Because he is linguistically and culturally displaced, Nicholas Temelcoff, the Macedonian bridge worker, symbolizes this. He is not placed in control systems because of his initial failure to speak fluent English. But his embodied work--hanging in the Bloor Street Viaduct, working heights with the fine agility of an acrobat is still another mode of translation:

The bodily imprint of migrant existence on the city infrastructure. Language disenfranchises him, yet architecture maintains his anonymous authorship.

The critic and writer Premila Paul writes here:

According to Whichard, in Ondaatje, the figures of migrants live by the power of translation of names, of accents, of memory, of negotiation of identities which are irremovably under way. This observation of Paul emphasizes the fact that translation is a survival tactic and an existential situation in the novel. Characters change names, occupations and affiliations to bargain with urban modernity but inform of cultural dislocation.

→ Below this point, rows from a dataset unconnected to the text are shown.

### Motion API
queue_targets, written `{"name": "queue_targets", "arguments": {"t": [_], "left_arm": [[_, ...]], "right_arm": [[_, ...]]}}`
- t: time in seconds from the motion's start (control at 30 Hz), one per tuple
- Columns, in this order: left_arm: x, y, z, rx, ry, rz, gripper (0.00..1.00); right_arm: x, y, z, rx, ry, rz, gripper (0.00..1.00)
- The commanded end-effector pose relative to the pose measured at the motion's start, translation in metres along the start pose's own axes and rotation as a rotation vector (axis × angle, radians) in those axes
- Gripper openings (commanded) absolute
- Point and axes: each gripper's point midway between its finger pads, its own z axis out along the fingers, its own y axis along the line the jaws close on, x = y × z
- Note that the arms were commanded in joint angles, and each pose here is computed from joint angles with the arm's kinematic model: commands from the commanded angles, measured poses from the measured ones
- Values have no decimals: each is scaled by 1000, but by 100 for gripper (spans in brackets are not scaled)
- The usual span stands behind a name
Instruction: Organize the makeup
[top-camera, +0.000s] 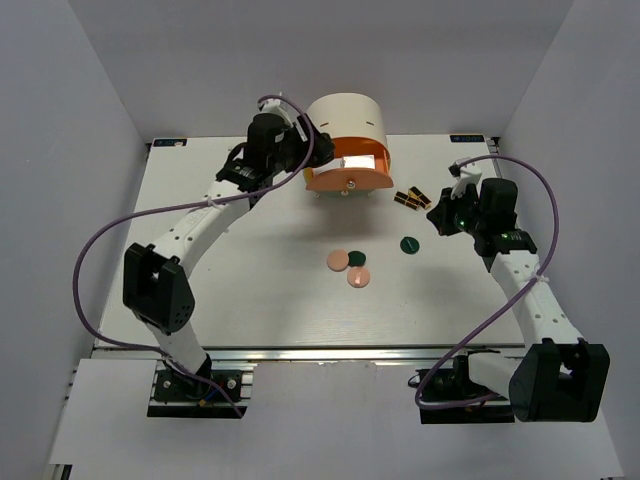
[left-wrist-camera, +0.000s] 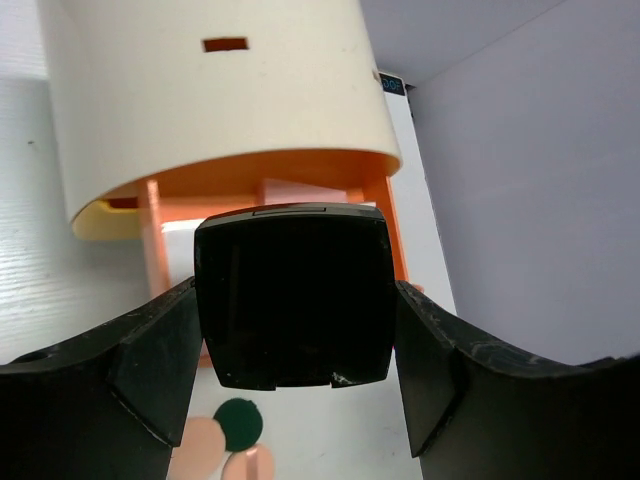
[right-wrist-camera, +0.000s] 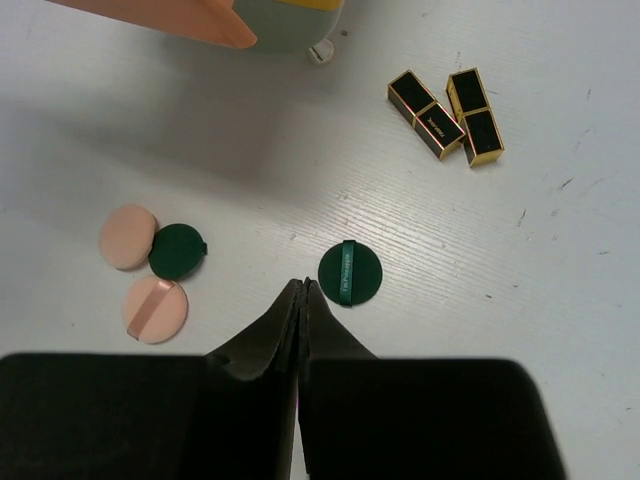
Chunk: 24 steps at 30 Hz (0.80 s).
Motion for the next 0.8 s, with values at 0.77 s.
{"name": "queue_targets", "arguments": {"t": [0.77], "left_arm": [[-4,-50,47,-15,-70,84,39]], "right_arm": [[-6,3,-5,-1,-45,-4,1]]}}
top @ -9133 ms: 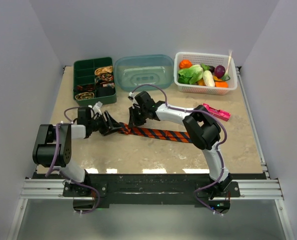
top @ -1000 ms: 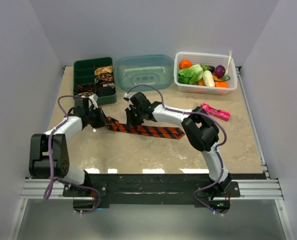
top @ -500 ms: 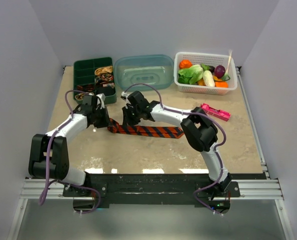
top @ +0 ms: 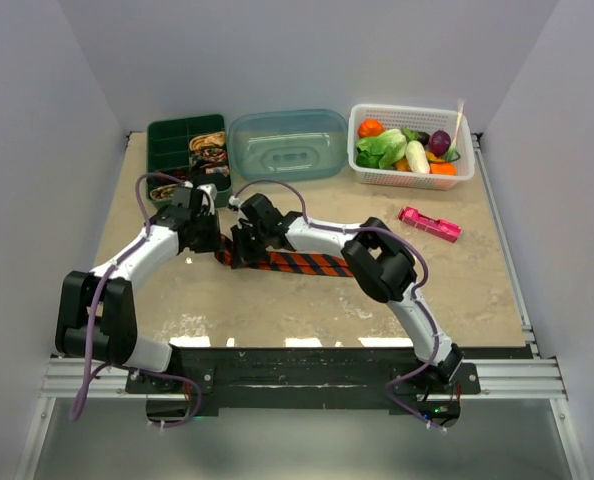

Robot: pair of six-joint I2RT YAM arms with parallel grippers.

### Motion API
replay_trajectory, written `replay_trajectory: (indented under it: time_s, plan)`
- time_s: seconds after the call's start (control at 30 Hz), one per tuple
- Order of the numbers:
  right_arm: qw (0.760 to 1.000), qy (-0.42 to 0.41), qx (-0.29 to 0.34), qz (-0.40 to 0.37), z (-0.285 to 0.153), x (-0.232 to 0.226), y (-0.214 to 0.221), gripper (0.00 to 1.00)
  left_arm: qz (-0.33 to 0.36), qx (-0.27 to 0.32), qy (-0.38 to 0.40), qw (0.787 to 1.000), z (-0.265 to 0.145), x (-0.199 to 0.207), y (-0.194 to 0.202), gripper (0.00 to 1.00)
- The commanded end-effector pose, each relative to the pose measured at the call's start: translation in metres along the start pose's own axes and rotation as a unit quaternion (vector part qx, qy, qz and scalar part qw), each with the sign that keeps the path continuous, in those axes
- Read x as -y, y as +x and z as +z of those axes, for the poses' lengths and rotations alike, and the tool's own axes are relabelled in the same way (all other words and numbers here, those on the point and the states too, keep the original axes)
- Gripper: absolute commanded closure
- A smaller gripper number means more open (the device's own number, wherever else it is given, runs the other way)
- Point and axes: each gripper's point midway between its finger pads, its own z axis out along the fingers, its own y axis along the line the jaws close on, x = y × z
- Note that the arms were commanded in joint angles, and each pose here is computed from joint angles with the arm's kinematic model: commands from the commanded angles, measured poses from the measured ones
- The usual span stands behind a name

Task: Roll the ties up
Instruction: Roll the tie at the center of the board.

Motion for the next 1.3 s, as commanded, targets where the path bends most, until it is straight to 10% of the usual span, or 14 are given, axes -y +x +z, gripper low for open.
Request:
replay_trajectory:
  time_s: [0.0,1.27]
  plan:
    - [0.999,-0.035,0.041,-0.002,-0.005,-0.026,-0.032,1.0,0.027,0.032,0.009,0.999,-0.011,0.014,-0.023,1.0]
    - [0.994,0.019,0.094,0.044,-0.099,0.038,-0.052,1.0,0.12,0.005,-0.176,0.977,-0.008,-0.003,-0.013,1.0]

Language in the novel is therefore political. Exclusion is pointed out by accents; resistance to silence. The constitutive form of narration reflects the instability of translation. Instead of describing a town that is harmonized with multicultural rhythms and gains a new identity, Ondaatje describes a city that is organized through the asymmetries of power in which migrants are forced to continuously redefine themselves under the frameworks of dominance.

CONCLUSION

This research has indicated that In the Skin of a Lion rewrites the early twentieth century history of Toronto in a politics of retrieval that prefigures the immigrant labour and other marginal identities. Through the use of fragmented narration, alternating focus, and possibilities of an archival reconstruction, Michael Ondaatje makes fiction a counter-historical announcement. Municipal memory is challenged in the novel through the re-appearances of the workers like Nicholas Temelcoff who help to build the city physically and yet does not feature in the civic celebration. The story emphasizes the significance of remembering pasts through the ethical awakening of Patrick Lewis as an act of engagement rather than passivity as many may tend to think about the practice of remembering pasts. The attempts of Ondaatje to destabilize historiographic authority and reinterpret the city as a palimpsest of silenced voices, have been justly criticized by critics. The urban monuments—the Viaduct and the Waterworks—are lieux de mémoire, whose recognition includes the general but often unrecognized contributions of immigrants. Finally, the principle that identity is extensively fluid, relational, and historically contingent is stated in the novel. Combining migrancy, space, and memory, Ondaatje provides a critical literary contribution into urban Canadian historiography, placing fiction as one of the crucial means of ethical memory and cultural redemption.